沈浔静静地站在画卷前,伸手去碰画中男子染血的罗衣,神色冷冷。
“去了沈府一趟后,我就有感而发,完成了这幅画作。”姜时愿在一旁解释道:“这是我根据我自己的想象,画出的四绝之首——魑。”
“我和顾处初步推断,杀了宋府上下百口人命的凶手极有可能就是魑,也就说魑是阿浔你的仇人。”阿愿咬着唇。
雪色皎皎,沈浔的神色亦是如此,他蜷起五指,听着姜时愿继续说道:“独孤夫人病重,我们如今又断了线索,所以不妨另寻出路?”
“所以,阿愿想找出魑,从他身上获得线索?”沈浔直言不讳点出姜时愿接下来的话,“可阿愿你也说过,魉曾提及过魑已经死了。”

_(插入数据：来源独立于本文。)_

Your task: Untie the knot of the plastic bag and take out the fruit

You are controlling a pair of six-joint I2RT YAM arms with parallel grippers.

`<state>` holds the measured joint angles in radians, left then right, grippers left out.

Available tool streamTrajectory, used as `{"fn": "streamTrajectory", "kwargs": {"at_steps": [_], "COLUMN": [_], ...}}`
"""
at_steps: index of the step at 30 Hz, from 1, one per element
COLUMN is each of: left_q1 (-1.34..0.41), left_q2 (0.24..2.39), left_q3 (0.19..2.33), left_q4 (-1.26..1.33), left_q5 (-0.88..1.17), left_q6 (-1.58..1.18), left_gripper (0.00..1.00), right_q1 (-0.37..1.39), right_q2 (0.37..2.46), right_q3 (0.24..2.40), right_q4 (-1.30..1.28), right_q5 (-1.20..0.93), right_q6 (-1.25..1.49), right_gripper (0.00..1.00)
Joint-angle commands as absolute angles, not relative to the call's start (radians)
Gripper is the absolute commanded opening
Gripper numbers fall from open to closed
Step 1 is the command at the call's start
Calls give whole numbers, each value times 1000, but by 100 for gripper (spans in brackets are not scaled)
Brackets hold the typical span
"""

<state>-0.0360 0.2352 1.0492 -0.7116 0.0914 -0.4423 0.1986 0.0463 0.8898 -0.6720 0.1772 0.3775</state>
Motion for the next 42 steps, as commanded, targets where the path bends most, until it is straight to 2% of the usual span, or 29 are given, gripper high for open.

姜时愿点点头,而后又摇摇头:“是的,魉是说过魑已死....可他也说过魑是这个世间上最可怕的人,无论是武力还是智谋,魑想要杀谁,从未失手过。”
“你也看到了沈府是他的手笔,魑是那么的危险,又是个非常聪明、谨慎的人,这样的人怎么可能轻易会死?”
“你想说什么,阿愿?”
沈浔垂眸看着她。
阿愿说出心中猜测:“你说,有没有可能魑没有死?”
“我一直有种直觉,阿浔你说或许有没有一种可能,魑是在假死脱身?我们只要找到他,就可以知道当年的一切真相。”说及此,她伸手去拉住沈浔的手,触到的那一刻,才觉他的手极为冰凉。
“我觉得是你多想了。”
他的话音很冷,一瞬打破姜时愿所有的幻想。
“阿浔?”她微微讶然,“你当真一点也没想过这种可能性吗?”
沈浔面无表情地说道:“时辰已晚,阿愿你该休息了,别再胡思乱想了。”旋即,他拔步走出殿门。
姜时愿也知道自己的猜测和怀疑无凭无据,但是沈浔的否认是不是来得有些太快了一点?这好像是他第一次如此狠绝、如此不耐地结束这个话题...
她思绪很乱,撑着脑袋,蹙着柳眉,对着魑的画卷微微发呆,希望走近画中之人。
姜时愿闭上眼睛,感受着晚来风急,白雪簌簌。